> [REQUIRED ACTION]: Search the material below for lines containing the string "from", and copy every one you find.

> [RAW DATA]:

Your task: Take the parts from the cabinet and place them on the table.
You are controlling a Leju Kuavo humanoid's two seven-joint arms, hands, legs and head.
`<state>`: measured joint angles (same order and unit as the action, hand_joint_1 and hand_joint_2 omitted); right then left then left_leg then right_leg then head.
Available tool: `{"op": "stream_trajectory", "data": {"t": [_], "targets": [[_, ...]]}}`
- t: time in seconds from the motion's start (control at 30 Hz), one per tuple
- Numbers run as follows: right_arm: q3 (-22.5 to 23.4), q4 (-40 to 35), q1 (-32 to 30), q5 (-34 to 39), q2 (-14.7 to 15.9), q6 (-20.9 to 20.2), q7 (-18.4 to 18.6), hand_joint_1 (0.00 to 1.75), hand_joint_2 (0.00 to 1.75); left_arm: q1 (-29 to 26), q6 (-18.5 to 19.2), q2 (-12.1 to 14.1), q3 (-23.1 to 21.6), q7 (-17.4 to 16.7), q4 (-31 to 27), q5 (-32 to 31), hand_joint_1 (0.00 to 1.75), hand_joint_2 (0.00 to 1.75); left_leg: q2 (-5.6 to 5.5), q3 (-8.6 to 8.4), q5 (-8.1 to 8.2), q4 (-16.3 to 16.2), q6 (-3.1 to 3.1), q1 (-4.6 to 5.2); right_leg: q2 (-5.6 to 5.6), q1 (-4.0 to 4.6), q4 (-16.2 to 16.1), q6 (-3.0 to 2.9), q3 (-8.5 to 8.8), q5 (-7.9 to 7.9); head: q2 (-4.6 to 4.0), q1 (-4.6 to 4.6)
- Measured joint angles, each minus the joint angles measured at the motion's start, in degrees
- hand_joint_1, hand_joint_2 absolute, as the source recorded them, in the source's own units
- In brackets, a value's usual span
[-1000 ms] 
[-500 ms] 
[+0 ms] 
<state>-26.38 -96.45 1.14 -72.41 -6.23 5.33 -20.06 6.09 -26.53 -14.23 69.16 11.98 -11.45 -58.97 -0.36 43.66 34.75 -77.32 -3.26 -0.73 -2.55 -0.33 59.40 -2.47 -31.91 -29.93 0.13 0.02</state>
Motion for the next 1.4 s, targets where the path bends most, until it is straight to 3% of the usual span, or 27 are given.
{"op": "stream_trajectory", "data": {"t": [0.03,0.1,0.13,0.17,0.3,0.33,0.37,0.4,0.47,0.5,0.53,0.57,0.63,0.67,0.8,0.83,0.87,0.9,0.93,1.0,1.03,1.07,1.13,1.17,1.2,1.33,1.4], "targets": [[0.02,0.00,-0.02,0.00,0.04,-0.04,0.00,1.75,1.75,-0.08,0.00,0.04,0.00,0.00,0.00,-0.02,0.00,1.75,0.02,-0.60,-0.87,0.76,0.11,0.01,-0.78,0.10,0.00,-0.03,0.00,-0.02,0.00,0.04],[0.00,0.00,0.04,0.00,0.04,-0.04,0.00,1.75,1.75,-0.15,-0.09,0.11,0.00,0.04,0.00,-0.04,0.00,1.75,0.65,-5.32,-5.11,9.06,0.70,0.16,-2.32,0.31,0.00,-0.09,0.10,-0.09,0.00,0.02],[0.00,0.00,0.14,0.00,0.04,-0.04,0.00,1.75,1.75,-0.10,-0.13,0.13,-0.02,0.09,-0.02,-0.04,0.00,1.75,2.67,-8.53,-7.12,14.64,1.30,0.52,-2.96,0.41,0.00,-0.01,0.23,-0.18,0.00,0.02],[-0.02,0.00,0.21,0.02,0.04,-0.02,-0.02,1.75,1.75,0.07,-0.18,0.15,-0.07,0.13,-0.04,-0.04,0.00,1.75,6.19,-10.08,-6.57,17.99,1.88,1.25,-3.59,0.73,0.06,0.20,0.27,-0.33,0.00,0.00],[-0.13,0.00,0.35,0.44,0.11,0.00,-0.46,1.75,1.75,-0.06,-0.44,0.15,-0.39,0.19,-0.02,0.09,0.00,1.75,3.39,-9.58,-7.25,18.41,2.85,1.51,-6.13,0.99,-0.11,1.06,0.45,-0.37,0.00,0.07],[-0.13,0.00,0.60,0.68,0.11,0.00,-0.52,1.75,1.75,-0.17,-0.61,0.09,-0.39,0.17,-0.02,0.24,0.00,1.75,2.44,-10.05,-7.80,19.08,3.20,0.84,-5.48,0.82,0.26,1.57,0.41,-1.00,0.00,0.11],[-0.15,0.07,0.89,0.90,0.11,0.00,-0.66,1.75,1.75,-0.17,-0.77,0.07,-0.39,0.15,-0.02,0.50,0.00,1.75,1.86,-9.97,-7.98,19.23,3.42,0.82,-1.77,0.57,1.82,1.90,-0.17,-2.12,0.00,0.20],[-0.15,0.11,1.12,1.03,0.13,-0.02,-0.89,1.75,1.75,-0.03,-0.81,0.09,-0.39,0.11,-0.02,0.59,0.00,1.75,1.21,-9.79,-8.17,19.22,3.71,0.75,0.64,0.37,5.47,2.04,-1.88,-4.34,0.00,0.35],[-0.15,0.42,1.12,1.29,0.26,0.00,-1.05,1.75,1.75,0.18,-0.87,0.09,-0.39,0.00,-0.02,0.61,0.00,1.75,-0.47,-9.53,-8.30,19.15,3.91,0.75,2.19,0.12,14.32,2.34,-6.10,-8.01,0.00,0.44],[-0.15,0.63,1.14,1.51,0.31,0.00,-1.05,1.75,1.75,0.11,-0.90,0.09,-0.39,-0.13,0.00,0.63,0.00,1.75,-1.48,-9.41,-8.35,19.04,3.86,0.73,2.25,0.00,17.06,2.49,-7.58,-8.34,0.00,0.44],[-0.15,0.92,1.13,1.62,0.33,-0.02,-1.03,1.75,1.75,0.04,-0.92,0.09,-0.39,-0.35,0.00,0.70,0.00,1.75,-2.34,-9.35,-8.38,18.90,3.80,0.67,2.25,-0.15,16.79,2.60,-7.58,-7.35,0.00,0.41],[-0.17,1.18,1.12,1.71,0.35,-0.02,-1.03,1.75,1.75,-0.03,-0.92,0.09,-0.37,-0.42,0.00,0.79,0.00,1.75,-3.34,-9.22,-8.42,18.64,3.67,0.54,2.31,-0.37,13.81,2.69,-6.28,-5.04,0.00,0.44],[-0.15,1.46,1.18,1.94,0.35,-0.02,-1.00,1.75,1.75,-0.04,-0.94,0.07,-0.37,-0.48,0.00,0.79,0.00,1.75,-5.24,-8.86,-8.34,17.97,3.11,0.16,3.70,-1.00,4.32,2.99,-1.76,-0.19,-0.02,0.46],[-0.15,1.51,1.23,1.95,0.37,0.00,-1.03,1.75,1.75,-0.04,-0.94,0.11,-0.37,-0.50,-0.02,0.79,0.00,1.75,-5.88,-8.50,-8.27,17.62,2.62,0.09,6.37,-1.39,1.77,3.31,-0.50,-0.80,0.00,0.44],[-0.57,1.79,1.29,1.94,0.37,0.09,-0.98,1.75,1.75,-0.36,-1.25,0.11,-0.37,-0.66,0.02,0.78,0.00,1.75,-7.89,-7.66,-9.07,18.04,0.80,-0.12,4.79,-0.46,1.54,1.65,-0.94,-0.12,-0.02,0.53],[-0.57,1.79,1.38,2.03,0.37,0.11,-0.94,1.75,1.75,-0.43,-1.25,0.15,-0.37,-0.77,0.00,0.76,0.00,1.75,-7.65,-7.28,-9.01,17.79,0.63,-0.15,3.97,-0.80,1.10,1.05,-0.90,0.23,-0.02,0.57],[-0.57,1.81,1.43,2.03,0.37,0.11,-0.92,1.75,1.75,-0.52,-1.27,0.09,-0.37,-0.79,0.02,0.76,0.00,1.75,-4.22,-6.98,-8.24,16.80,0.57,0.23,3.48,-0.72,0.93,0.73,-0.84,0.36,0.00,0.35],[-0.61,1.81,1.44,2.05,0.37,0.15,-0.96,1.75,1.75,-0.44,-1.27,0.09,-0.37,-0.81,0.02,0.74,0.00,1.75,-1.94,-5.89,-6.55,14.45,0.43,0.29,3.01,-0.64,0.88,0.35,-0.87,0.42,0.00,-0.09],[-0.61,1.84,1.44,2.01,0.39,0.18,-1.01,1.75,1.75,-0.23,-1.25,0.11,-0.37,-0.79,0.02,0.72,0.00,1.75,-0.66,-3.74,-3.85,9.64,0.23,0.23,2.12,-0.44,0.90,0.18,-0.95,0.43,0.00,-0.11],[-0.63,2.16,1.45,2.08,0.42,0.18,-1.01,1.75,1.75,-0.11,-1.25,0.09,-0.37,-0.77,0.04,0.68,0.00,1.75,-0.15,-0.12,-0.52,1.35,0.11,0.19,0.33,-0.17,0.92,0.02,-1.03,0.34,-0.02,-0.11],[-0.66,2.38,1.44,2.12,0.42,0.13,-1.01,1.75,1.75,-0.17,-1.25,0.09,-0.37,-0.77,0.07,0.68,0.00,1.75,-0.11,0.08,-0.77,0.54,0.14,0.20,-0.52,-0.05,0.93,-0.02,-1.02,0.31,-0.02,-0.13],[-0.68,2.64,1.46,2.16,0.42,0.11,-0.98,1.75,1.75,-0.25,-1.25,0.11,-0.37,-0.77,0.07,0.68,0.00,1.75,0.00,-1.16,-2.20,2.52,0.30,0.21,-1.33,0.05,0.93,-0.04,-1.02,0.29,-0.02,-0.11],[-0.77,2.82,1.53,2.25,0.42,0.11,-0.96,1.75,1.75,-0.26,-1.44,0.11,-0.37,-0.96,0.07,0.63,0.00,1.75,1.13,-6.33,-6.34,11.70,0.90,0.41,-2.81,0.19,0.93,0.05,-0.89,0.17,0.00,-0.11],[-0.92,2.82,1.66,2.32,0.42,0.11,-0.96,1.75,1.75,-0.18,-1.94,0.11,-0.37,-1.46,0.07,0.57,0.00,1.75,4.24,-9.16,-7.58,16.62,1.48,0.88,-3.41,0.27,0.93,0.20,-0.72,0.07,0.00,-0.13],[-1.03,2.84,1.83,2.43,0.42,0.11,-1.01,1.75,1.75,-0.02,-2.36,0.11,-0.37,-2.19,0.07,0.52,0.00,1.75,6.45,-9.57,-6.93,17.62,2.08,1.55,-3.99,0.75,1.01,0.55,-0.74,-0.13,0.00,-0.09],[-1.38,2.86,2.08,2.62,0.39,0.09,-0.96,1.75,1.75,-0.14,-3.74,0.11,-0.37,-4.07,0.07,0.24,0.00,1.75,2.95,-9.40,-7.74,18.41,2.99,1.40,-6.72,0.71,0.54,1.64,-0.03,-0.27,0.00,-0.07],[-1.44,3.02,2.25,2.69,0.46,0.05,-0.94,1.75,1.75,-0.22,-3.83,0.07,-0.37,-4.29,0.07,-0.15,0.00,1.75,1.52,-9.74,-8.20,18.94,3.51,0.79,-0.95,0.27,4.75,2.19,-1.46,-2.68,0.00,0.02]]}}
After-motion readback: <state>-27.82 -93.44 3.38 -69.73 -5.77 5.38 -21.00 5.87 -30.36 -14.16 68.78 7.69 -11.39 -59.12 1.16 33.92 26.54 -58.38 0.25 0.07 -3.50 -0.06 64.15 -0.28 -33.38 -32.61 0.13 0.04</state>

> [TASK SOLUTION]:
Your task: Take the parts from the cabinet and place them on the table.
- t: time in seconds from the motion's start (control at 30 Hz), one per tuple

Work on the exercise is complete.